Return only the lines running from the first line of the listing through the one with "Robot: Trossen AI", unchanged.

- - - -

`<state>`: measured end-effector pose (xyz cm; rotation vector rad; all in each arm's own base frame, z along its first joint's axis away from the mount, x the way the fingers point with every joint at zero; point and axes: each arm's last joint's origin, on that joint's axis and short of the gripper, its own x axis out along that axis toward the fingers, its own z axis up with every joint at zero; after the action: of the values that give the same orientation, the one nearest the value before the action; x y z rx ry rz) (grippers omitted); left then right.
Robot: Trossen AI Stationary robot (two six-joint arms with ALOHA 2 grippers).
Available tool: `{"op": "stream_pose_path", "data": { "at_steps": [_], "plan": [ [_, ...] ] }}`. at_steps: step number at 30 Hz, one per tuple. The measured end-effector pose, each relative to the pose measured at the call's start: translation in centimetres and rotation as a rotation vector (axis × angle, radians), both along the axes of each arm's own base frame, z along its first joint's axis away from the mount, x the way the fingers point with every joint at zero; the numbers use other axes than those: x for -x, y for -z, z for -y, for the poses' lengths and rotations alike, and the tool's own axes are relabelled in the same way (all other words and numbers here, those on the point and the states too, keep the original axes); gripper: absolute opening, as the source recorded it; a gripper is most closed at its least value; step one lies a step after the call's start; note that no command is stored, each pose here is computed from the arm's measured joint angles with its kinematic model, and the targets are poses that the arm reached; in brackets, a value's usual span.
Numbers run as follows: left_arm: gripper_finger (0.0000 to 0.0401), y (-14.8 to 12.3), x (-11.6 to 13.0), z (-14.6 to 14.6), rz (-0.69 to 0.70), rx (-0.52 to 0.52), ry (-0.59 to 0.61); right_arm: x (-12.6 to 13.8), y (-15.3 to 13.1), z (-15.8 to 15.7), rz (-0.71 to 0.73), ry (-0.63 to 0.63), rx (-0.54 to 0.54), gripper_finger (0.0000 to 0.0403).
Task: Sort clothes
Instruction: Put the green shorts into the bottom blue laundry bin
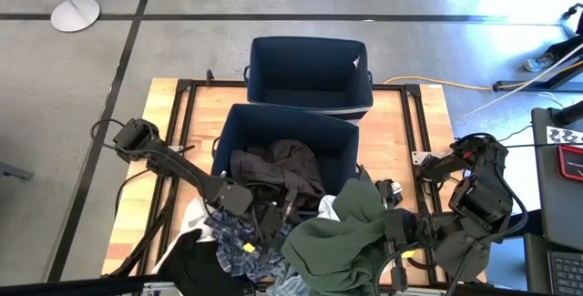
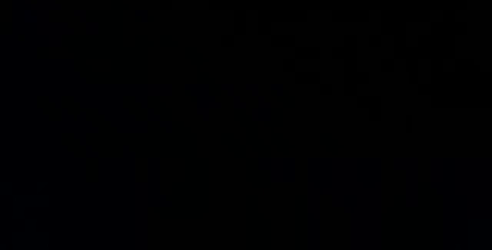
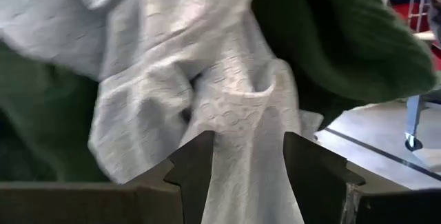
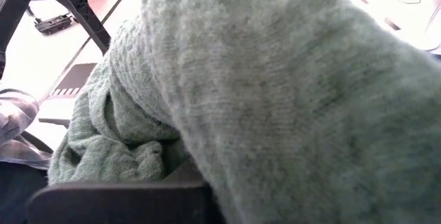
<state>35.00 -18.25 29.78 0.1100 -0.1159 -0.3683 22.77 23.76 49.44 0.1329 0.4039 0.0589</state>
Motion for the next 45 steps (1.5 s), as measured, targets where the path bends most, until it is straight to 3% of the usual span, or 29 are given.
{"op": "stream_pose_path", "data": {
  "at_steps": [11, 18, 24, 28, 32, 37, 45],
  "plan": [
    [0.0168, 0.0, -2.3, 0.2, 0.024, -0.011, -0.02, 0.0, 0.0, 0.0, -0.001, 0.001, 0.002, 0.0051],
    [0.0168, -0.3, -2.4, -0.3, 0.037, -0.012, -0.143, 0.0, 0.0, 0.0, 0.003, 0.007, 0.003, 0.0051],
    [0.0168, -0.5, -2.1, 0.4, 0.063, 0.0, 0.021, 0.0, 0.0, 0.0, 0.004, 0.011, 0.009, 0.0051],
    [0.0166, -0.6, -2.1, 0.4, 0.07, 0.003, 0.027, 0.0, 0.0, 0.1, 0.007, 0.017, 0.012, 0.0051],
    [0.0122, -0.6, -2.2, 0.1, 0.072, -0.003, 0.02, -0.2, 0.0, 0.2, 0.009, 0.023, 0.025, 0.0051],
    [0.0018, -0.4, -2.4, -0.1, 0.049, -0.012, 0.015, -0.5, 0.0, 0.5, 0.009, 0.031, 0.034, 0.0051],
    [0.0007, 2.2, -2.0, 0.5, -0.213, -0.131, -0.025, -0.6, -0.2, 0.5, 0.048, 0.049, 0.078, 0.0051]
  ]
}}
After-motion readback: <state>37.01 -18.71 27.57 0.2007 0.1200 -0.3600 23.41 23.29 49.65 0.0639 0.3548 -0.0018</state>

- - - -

**Written solution:**
`<state>`: measured end-effector pose (xyz cm; rotation vector rad; all in each arm's own base frame, z along its first joint's axis away from the mount, x the way the fingers point with every joint at zero; point and axes: each arm's last joint's origin, on that joint's axis and short of the gripper, its own x axis out along that axis toward the fingers, its own z axis up with every joint at zero; after the action: of the values that give the same orientation, the one nearest the value before the action; x y z rx ry rz) (grippers omitted); left then right.
Robot: Trossen AI Stationary robot (two six-joint arms with ALOHA 2 grippers).

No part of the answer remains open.